(Extracted records)
================
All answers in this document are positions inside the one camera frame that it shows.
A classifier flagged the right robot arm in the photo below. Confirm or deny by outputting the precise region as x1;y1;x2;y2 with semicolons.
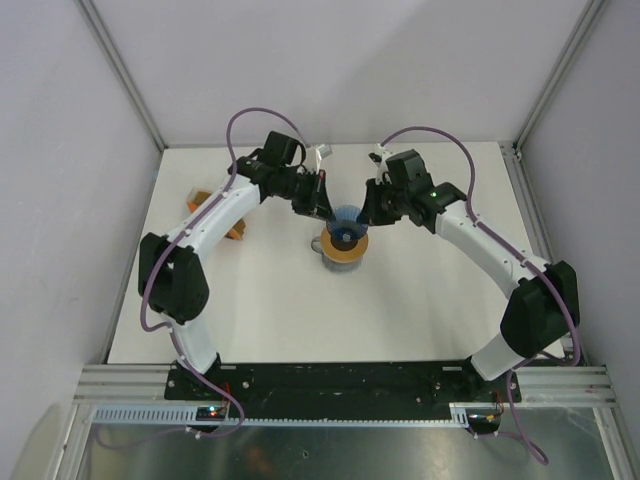
358;145;579;401

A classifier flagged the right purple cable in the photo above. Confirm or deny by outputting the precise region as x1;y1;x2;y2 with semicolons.
379;125;583;466

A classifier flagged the clear glass server jug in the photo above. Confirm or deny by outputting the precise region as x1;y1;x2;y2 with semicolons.
311;236;368;273

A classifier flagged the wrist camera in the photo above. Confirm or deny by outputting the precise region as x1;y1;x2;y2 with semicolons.
369;144;393;185
303;144;332;173

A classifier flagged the right aluminium frame post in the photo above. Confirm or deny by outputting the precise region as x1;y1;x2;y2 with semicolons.
512;0;611;154

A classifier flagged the blue cone dripper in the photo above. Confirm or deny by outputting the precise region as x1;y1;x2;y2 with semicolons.
326;205;368;251

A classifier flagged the purple cable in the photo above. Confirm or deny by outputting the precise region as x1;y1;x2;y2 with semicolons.
379;125;583;466
139;106;318;441

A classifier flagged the wooden dripper holder ring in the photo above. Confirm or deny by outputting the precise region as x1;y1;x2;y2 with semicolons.
319;228;370;264

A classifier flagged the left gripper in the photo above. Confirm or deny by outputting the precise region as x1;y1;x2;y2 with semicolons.
278;169;336;224

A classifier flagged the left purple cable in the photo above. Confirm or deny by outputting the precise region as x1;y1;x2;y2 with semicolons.
139;106;318;441

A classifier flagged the aluminium frame post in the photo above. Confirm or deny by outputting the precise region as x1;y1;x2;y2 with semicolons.
512;0;611;154
75;0;167;152

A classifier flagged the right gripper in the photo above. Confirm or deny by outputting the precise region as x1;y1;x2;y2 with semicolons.
358;178;410;227

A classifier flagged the grey cable duct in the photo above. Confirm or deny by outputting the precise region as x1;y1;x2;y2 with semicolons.
89;403;473;427

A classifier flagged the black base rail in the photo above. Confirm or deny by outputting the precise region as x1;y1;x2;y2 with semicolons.
164;360;521;421

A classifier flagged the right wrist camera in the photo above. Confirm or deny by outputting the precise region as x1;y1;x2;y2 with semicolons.
369;144;393;185

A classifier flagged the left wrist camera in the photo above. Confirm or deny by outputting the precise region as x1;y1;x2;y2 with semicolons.
303;144;332;173

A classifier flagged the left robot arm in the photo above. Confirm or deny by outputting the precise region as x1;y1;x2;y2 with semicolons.
138;131;334;400

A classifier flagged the orange coffee filter box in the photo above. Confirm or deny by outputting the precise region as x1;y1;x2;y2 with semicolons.
186;188;246;240

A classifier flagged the left aluminium frame post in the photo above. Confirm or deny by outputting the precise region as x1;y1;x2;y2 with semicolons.
75;0;167;152

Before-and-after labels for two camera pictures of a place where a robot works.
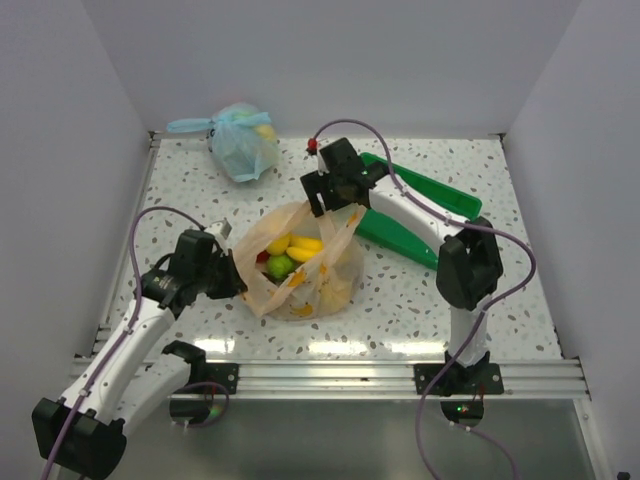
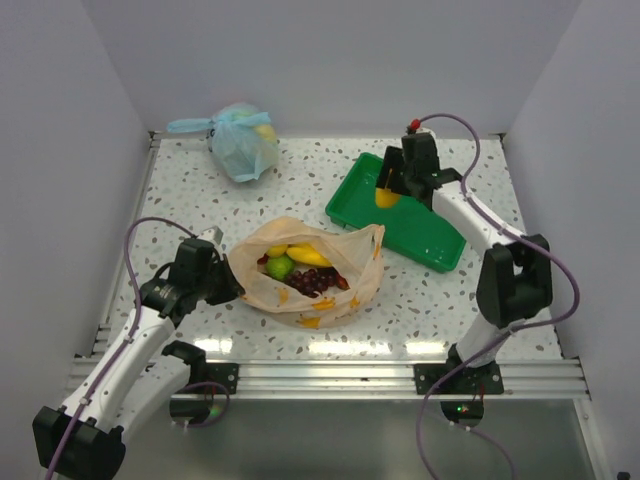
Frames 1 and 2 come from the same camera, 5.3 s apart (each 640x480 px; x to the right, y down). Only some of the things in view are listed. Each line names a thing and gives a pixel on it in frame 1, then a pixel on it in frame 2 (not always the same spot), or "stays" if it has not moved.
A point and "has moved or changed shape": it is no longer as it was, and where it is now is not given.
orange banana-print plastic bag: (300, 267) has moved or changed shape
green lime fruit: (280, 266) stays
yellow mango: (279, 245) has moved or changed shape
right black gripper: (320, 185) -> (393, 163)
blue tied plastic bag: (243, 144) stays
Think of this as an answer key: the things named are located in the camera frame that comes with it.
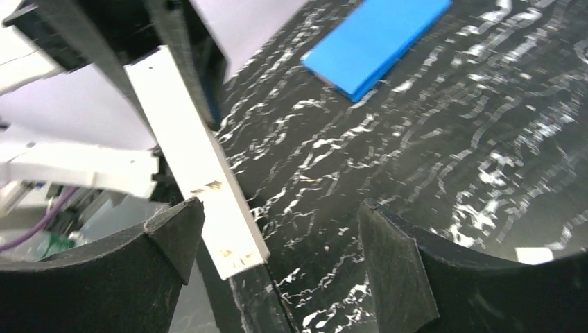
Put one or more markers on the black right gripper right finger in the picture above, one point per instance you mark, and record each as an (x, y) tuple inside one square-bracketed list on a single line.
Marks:
[(422, 282)]

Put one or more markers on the blue flat box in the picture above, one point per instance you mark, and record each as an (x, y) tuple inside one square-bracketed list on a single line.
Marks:
[(366, 44)]

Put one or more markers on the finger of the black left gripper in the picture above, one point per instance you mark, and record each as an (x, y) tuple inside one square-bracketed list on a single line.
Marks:
[(78, 33), (201, 63)]

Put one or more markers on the white remote control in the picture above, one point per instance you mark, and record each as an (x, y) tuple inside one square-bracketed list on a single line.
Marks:
[(198, 164)]

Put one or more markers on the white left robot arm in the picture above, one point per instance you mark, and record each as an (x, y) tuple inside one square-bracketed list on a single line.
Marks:
[(138, 173)]

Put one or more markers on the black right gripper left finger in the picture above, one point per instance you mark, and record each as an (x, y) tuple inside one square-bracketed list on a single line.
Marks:
[(129, 281)]

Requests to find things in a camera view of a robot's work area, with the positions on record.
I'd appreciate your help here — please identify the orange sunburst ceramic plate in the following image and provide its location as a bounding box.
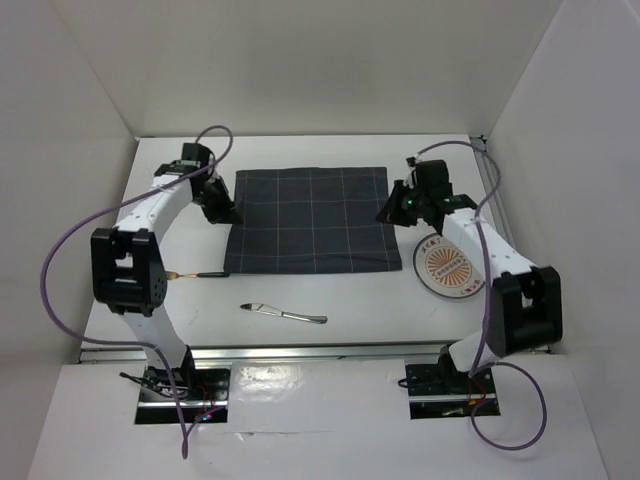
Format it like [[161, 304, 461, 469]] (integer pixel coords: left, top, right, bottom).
================
• Try it:
The answer must be a single number: how many lines in the data contain the string "plastic"?

• Reply to the task:
2